Exercise prompt:
Give the data again in full, exactly as written below.

Data shown:
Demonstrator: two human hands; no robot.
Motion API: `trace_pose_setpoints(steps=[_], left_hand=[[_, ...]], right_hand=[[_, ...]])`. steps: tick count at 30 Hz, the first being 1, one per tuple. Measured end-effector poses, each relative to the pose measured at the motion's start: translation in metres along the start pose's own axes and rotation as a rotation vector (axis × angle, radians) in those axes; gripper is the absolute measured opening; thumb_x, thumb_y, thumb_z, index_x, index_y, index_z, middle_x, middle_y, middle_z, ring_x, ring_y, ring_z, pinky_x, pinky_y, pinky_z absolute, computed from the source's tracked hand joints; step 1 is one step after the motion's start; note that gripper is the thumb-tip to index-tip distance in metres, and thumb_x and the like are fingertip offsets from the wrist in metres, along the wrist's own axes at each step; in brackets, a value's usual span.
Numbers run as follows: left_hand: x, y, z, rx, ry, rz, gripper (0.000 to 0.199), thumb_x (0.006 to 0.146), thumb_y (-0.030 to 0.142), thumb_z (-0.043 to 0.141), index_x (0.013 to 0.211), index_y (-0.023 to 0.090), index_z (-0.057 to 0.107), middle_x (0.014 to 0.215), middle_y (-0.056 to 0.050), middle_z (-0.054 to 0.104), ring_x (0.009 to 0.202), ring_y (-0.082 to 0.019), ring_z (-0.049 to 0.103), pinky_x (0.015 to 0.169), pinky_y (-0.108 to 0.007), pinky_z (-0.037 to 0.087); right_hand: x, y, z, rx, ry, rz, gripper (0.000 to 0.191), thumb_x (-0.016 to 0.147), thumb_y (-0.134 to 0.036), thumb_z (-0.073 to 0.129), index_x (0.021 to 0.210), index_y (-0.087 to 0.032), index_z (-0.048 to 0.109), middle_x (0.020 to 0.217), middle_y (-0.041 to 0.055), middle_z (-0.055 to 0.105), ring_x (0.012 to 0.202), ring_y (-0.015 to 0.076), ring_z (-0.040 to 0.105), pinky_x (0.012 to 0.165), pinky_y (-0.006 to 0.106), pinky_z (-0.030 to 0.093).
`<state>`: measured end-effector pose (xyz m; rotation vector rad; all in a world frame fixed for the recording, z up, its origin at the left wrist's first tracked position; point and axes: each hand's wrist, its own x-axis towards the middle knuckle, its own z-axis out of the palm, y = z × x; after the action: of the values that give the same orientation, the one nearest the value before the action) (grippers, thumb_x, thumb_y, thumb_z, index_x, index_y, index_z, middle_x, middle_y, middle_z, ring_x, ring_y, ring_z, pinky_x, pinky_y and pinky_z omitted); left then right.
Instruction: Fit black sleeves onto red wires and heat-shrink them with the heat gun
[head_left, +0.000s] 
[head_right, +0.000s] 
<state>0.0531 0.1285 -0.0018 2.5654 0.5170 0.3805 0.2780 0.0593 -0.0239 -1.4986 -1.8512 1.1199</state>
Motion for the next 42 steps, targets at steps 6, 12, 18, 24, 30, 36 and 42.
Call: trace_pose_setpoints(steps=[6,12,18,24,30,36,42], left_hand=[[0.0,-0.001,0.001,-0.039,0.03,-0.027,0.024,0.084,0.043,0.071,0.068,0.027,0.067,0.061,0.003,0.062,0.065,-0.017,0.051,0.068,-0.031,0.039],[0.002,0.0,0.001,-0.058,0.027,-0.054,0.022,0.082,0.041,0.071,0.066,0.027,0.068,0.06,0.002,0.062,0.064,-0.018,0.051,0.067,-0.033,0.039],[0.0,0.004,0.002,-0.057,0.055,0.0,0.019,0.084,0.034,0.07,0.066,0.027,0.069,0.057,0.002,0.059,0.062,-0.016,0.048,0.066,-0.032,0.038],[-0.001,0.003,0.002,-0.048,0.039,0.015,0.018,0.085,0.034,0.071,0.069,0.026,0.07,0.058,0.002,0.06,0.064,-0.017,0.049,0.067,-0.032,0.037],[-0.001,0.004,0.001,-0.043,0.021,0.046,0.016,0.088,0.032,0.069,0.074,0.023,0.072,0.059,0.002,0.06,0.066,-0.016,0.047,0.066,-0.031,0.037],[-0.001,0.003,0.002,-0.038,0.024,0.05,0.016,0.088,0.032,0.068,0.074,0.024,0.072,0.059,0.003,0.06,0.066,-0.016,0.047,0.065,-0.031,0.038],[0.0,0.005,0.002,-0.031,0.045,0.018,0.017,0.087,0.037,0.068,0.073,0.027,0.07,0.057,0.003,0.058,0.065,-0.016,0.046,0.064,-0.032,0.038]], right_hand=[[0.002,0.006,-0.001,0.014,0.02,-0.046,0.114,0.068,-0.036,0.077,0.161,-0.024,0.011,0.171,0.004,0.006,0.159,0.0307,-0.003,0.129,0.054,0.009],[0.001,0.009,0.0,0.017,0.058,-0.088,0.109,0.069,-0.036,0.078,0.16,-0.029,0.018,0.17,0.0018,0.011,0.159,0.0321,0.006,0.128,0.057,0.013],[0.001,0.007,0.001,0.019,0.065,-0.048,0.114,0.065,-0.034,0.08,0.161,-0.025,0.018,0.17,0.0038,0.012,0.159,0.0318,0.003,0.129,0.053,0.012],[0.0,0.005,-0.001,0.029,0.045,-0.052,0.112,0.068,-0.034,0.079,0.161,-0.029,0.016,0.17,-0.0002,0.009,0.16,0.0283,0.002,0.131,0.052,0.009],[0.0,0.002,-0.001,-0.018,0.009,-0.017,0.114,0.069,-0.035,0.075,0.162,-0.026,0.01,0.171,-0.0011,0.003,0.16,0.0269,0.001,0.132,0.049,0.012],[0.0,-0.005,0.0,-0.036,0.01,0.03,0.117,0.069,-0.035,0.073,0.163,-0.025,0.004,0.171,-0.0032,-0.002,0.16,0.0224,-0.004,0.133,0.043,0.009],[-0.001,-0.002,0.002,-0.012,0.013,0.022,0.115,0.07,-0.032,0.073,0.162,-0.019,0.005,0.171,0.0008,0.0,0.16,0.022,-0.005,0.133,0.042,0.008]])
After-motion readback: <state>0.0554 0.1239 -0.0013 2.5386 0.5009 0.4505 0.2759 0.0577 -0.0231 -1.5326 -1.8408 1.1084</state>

Solution to this exercise:
Demonstrator: two human hands; no robot.
Motion API: `trace_pose_setpoints(steps=[_], left_hand=[[_, ...]], right_hand=[[_, ...]])`. steps: tick count at 30 Hz, the first being 1, one per tuple. Measured end-effector poses, each relative to the pose measured at the motion's start: translation in metres along the start pose's own axes and rotation as a rotation vector (axis × angle, radians) in those axes; gripper is the absolute measured opening; thumb_x, thumb_y, thumb_z, index_x, index_y, index_z, middle_x, middle_y, middle_z, ring_x, ring_y, ring_z, pinky_x, pinky_y, pinky_z absolute, computed from the source's tracked hand joints; step 1 is one step after the motion's start; note that gripper is the thumb-tip to index-tip distance in metres, and thumb_x and the like are fingertip offsets from the wrist in metres, along the wrist's own axes at each step; in brackets, a value's usual span.
Numbers run as follows: left_hand: x, y, z, rx, ry, rz, gripper (0.000 to 0.199), thumb_x (0.006 to 0.146), thumb_y (-0.030 to 0.142), thumb_z (-0.043 to 0.141), index_x (0.013 to 0.211), index_y (-0.023 to 0.090), index_z (-0.057 to 0.107), middle_x (0.014 to 0.215), middle_y (-0.056 to 0.050), middle_z (-0.054 to 0.104), ring_x (0.009 to 0.202), ring_y (-0.082 to 0.019), ring_z (-0.049 to 0.103), pinky_x (0.015 to 0.169), pinky_y (-0.108 to 0.007), pinky_z (-0.037 to 0.087); right_hand: x, y, z, rx, ry, rz, gripper (0.000 to 0.191), thumb_x (-0.016 to 0.147), thumb_y (-0.134 to 0.036), thumb_z (-0.073 to 0.129), index_x (0.021 to 0.210), index_y (-0.087 to 0.032), index_z (-0.048 to 0.109), middle_x (0.020 to 0.217), middle_y (-0.041 to 0.055), middle_z (-0.055 to 0.105), ring_x (0.012 to 0.202), ring_y (-0.015 to 0.076), ring_z (-0.040 to 0.105), pinky_x (0.012 to 0.165), pinky_y (-0.006 to 0.106), pinky_z (-0.030 to 0.093).
`<state>`: measured end-effector pose (xyz m; rotation vector rad; all in a world frame fixed for the recording, z up, its origin at the left wrist's first tracked position; point and axes: each hand's wrist, its own x-axis towards the middle knuckle, its own z-axis out of the palm, y = z × x; after the action: of the values that give the same orientation, the one nearest the value before the action) (grippers, thumb_x, thumb_y, thumb_z, index_x, index_y, index_z, middle_x, middle_y, middle_z, ring_x, ring_y, ring_z, pinky_x, pinky_y and pinky_z omitted); left then right.
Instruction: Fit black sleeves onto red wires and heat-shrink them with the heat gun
[head_left, +0.000s] 
[head_right, +0.000s] 
<state>0.0531 0.1285 -0.0018 2.5654 0.5170 0.3805 0.2780 0.0593 -0.0239 -1.4986 -1.8512 1.1199</state>
Motion for the next 42 steps, targets at steps 6, 12, 18, 24, 30, 36 and 42.
Call: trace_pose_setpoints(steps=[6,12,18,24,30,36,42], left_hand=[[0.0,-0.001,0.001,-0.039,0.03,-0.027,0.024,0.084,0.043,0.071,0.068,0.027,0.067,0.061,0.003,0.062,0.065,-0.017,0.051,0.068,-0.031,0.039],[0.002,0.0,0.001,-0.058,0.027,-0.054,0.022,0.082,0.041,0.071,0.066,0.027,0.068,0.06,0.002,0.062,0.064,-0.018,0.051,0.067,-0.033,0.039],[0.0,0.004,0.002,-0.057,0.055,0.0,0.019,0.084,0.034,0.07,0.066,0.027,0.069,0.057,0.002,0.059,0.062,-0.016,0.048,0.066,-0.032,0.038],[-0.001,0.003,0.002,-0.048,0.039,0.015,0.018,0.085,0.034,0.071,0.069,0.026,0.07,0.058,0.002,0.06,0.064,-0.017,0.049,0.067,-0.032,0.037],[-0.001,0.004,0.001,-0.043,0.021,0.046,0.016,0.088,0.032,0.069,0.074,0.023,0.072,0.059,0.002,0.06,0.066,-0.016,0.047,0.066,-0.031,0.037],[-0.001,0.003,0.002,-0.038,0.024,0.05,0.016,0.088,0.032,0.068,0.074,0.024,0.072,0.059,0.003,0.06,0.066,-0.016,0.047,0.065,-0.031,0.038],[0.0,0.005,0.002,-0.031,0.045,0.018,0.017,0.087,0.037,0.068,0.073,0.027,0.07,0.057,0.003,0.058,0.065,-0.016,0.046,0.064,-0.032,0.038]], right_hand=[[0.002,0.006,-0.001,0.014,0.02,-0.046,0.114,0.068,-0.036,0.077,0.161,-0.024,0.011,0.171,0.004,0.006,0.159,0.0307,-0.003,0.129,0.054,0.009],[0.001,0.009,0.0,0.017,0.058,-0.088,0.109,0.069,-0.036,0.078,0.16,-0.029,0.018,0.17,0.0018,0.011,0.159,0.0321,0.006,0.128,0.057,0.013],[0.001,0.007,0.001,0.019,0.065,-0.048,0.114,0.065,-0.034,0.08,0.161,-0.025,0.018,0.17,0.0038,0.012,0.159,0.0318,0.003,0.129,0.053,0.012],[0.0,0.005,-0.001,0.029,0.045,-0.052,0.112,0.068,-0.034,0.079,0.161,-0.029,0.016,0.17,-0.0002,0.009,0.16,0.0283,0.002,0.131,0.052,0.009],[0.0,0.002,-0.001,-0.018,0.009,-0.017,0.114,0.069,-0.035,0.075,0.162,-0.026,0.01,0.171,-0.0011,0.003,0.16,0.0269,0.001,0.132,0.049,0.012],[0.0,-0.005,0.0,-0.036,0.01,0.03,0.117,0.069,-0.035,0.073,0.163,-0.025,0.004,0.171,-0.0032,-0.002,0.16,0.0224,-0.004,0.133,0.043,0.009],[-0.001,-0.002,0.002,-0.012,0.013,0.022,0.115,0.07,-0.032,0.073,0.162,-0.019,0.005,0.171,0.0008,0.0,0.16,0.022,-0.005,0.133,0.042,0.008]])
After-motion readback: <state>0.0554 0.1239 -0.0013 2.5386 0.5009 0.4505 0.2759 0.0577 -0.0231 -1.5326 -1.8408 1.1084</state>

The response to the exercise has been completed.